The events in Rylands v Fletcher
- Defendant engaged some independent contractors to construct a reservoir on his land
- when the reservoir filled, water escaped and flooded the claimant’s adjoining mine
- there was no evidence of negligence but the defendant was held to be liable ‘the person who for his own purposes brings on his land and keeps there anything likely to do mischief if it escapes, must keep it in at his peril and…is prima facie answerable for all the damage that is the natural consequence of the escape.’
- House of Lords introduced the requirement that the defendant’s use should be a non-natural use of his land
Who can sue in Rylands v Fletcher?
Cambridge Water v Eastern Counties: rule in Rylands v Fletcher amounts to no more than an extension of private nuisance
Hunter v Canary Wharf: a claimant in a private nuisance action must have a proprietary interest in the land affected and this is now true for Rylands v Fletcher
Who can be sued in Rylands v Fletcher
The person who brings, collects and keeps the ‘thing’ onto the land (the creator of the nuisance) and/or any person who was control over the land
Loss
- The claimant must suffer some damage
- The rule in Rylands v Fletcher will not allow recovery for personal injury (Transco)

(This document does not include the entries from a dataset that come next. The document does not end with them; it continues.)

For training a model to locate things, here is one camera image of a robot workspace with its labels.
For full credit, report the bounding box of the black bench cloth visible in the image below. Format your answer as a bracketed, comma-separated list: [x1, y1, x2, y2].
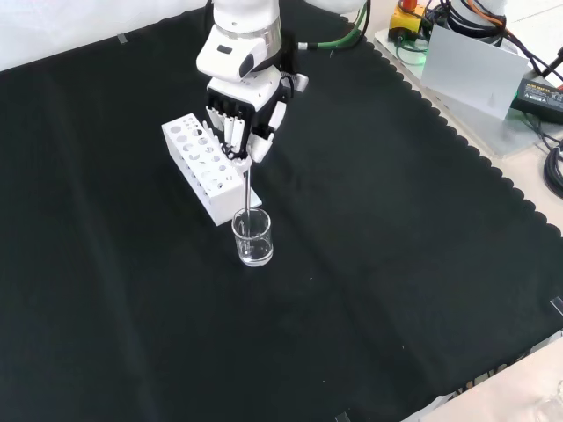
[0, 0, 563, 422]

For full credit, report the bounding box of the clear glass rod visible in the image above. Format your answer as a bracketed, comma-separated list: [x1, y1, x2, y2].
[242, 165, 256, 241]

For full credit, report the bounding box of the orange cable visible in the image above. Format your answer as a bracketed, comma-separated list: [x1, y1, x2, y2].
[465, 0, 563, 85]

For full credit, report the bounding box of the yellow stop button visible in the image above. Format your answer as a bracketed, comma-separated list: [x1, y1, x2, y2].
[388, 0, 431, 40]

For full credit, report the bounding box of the black cable bundle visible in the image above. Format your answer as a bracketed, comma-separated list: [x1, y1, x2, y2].
[542, 139, 563, 200]

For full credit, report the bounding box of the small clear glass beaker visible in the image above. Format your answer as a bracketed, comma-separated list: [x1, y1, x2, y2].
[230, 207, 275, 268]

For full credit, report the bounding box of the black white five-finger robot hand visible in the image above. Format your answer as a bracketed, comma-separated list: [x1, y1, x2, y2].
[203, 69, 292, 171]

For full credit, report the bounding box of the black power adapter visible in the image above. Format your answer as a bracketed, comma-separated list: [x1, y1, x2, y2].
[511, 73, 563, 119]

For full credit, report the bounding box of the white test tube rack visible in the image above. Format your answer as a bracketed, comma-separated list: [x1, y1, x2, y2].
[160, 113, 264, 228]

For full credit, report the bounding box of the green cable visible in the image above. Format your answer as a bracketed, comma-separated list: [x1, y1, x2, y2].
[297, 0, 373, 53]

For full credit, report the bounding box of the grey base plate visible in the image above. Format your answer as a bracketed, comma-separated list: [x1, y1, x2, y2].
[373, 25, 563, 160]

- Only types recoverable under Rylands v Fletcher are therefore property damage and consequential economic loss
Elements of Rylands v Fletcher
(1) The defendant brings onto land and accumulates there;
(2) For his own purposes, anything likely to do mischief if it escapes;
(3) Escape;
(4) Escape caused foreseeable harm;
(5) Non-natural use of land
(1) The defendant brings onto land and accumulates there
- The defendant must have brought something voluntarily onto the land
- Giles v Walker: no liability for the spread of thistles from the defendant’s land as they grew there naturally and had not been brought onto the land
(2) For his own purposes, anything likely to do mischief if it escapes
- may be liability for things that are obviously dangerous but also possible to impose liability for relatively safe things if they can escape in a way that would make them dangerous
- the thing must be capable of causing damage if it escapes
- examples: water, acid, explosives
- potentially wide-ranging term ‘anything likely to do mischief’ has been circumvented as time goes on by the requirement that there should be a non-natural use of the land
- in Transco the House of Lords also held that the thing that escapes has to be reasonably recognised as having an exceptionally high risk of causing danger if it were to escape
(3) Escape
There must be an escape. The escape can be slow and over a period of time (Cambridge Water)

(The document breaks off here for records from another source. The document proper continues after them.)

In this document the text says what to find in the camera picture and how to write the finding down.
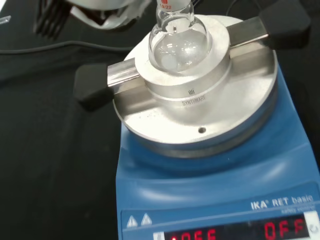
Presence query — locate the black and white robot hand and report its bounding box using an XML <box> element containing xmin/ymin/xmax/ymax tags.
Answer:
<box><xmin>32</xmin><ymin>0</ymin><xmax>152</xmax><ymax>41</ymax></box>

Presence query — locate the clear round-bottom flask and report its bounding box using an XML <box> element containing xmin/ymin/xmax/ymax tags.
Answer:
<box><xmin>148</xmin><ymin>0</ymin><xmax>214</xmax><ymax>73</ymax></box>

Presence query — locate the black bench cloth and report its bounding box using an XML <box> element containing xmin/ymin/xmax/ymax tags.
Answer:
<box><xmin>0</xmin><ymin>0</ymin><xmax>320</xmax><ymax>240</ymax></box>

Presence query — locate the black heater cable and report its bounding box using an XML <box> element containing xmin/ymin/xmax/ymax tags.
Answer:
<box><xmin>0</xmin><ymin>41</ymin><xmax>141</xmax><ymax>55</ymax></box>

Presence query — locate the thin black cable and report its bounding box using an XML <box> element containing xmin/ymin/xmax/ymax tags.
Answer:
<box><xmin>224</xmin><ymin>0</ymin><xmax>251</xmax><ymax>22</ymax></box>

Read v Lyons: the claim failed because the claimant was injured by an explosion on the defendant’s land, so there was no element of escape
Transco: no escape from the claimant’s land. The water leaking from the pipe had moved from one part of the defendant’s land to another.
Stannard v Gore
- must be the substance collected by the defendant that escapes
- the defendant ran a tyre fitting business and brought tyres onto his property. The tyres spread a fire onto the claimant’s property.
- Rylands v Fletcher didn’t apply because it wasn’t the tyres that escaped
- It also failed because the tyres did not have an exceptionally high risk of causing a danger if they were to escape
Colour Quest Ltd v Total Downstream UK
- where fuel is the ‘dangerous thing’ brought onto the defendant’s land and it is the fuel that starts the fire/causes an explosion, the fuel could be seen as escaping with the fire (it is a component of the fire/explosion)

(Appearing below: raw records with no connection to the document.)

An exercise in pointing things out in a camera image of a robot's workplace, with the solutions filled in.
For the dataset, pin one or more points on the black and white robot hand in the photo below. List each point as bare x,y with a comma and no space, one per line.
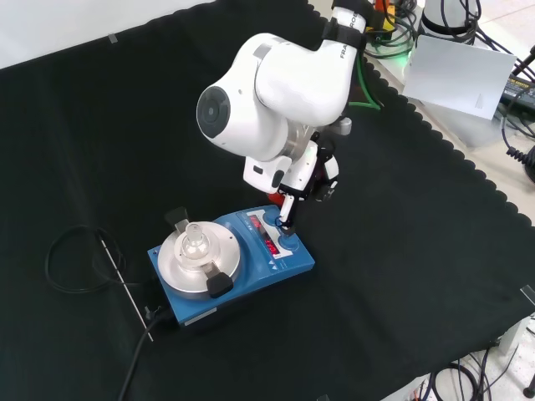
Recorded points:
309,171

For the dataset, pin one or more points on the heater with blue base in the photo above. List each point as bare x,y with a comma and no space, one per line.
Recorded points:
267,267

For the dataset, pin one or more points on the black bench cloth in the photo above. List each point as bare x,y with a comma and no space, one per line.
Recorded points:
376,250

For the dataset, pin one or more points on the clear round-bottom glass flask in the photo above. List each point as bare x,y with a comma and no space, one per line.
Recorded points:
193,244

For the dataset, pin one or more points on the grey base platform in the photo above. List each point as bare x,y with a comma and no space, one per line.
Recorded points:
472,129

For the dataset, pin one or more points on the yellow stop button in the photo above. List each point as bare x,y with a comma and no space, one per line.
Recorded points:
386,18

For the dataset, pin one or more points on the pale board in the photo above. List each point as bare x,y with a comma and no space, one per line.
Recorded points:
460,77

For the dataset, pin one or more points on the thin metal probe rod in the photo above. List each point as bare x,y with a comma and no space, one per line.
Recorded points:
125,288

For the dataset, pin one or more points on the grey tape piece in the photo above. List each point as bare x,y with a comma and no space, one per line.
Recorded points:
112,38

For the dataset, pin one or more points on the clear tape piece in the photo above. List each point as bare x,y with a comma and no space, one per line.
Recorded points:
527,294

- essentially if the defendant is storing things known to be a fire risk, especially if placed near something likely to cause ignition, the defendant might be liable in Rylands v Fletcher
(4) Escape caused foreseeable harm
Foreseeability of damage in the event of an escape is essential for a claimant to succeed (Cambridge Water)
The defendant need not have foreseen the escape but must have known or ought reasonably to have foreseen that the ‘dangerous thing’ could, if it escaped, cause damage.
Even if the defendant had taken reasonable care to prevent the escape and the damage, the defendant will still be liable.
What has to be foreseen is the damage, not the escape.
In Cambridge Water, a chemical seeped through the concrete floor into the soil below where it travelled to the claimant’s borehole 1.3 miles way. The damage of pollution to this borehole was not reasonably foreseeable damage.
(5) Non-natural use of land
- not the same as avoiding liability on the basis that something occurs naturally. The thing that has been accumulated must also have the quality of being for non-natural use
- Rickards v Lothian: ‘it must be some special use bringing with it increased danger to others and must not merely be the ordinary use of the land or such a use as is proper for the general benefit of the community’. The claimant suffered damage when the defendant’s sink overflowed because a trespasser had blocked it. The court said non-natural use constituted a use of land which posed an increased risk over and above that of a normal use. As the defendant was making ordinary and proper use of the land, there was no liability.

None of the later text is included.